BEGIN DATA BELOW
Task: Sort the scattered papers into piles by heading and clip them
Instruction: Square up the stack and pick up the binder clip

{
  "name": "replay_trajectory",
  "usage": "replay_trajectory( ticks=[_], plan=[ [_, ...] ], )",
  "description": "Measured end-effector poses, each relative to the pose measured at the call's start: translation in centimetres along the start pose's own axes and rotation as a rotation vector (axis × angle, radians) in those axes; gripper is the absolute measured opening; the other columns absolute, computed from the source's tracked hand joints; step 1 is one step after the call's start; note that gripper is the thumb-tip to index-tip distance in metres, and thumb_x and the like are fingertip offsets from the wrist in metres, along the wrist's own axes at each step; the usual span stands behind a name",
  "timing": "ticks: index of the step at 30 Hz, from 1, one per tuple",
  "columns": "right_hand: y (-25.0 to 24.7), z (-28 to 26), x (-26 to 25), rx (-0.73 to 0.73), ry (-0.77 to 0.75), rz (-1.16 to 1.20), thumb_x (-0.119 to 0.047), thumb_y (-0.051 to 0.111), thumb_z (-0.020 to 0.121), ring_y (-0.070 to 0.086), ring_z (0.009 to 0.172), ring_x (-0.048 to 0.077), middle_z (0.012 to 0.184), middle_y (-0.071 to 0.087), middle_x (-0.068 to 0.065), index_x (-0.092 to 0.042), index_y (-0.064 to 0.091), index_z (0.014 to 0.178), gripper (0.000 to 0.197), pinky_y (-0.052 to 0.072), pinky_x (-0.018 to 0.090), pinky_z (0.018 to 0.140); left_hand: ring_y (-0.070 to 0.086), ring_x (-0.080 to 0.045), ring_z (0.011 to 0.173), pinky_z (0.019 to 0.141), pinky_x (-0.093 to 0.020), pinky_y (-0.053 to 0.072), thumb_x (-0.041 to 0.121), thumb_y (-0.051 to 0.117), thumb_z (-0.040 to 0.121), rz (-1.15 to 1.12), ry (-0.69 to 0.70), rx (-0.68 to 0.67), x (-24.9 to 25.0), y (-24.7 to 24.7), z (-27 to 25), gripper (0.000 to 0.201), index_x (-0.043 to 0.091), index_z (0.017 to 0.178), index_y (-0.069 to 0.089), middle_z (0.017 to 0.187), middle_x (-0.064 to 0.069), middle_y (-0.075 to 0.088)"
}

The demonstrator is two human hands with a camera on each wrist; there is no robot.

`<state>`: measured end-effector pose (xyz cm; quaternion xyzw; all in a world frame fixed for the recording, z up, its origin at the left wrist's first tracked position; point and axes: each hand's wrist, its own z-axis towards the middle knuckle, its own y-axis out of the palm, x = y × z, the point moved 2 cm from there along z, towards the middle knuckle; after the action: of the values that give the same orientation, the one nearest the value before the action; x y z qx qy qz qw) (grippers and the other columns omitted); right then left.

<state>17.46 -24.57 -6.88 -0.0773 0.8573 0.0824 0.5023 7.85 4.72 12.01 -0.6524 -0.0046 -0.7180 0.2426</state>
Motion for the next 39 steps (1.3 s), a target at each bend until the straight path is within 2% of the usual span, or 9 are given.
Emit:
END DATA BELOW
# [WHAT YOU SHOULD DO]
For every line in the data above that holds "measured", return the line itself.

# [ANSWER TO THE PROBLEM]
  "description": "Measured end-effector poses, each relative to the pose measured at the call's start: translation in centimetres along the start pose's own axes and rotation as a rotation vector (axis × angle, radians) in those axes; gripper is the absolute measured opening; the other columns absolute, computed from the source's tracked hand joints; step 1 is one step after the call's start; note that gripper is the thumb-tip to index-tip distance in metres, and thumb_x and the like are fingertip offsets from the wrist in metres, along the wrist's own axes at each step; the usual span stands behind a name",
`<state>`: measured end-effector pose (xyz cm; quaternion xyzw; all in a world frame fixed for the recording, z up, its origin at the left wrist's first tracked position; point and axes: each hand's wrist, its own z-axis towards the middle knuckle, its own y-axis out of the palm, x = y × z, the point moved 2 cm from there along z, towards the middle knuckle; after the action: of the values that give the same orientation, the one nearest the value before the action; x y z qx qy qz qw) (grippers and the other columns omitted); right then left.

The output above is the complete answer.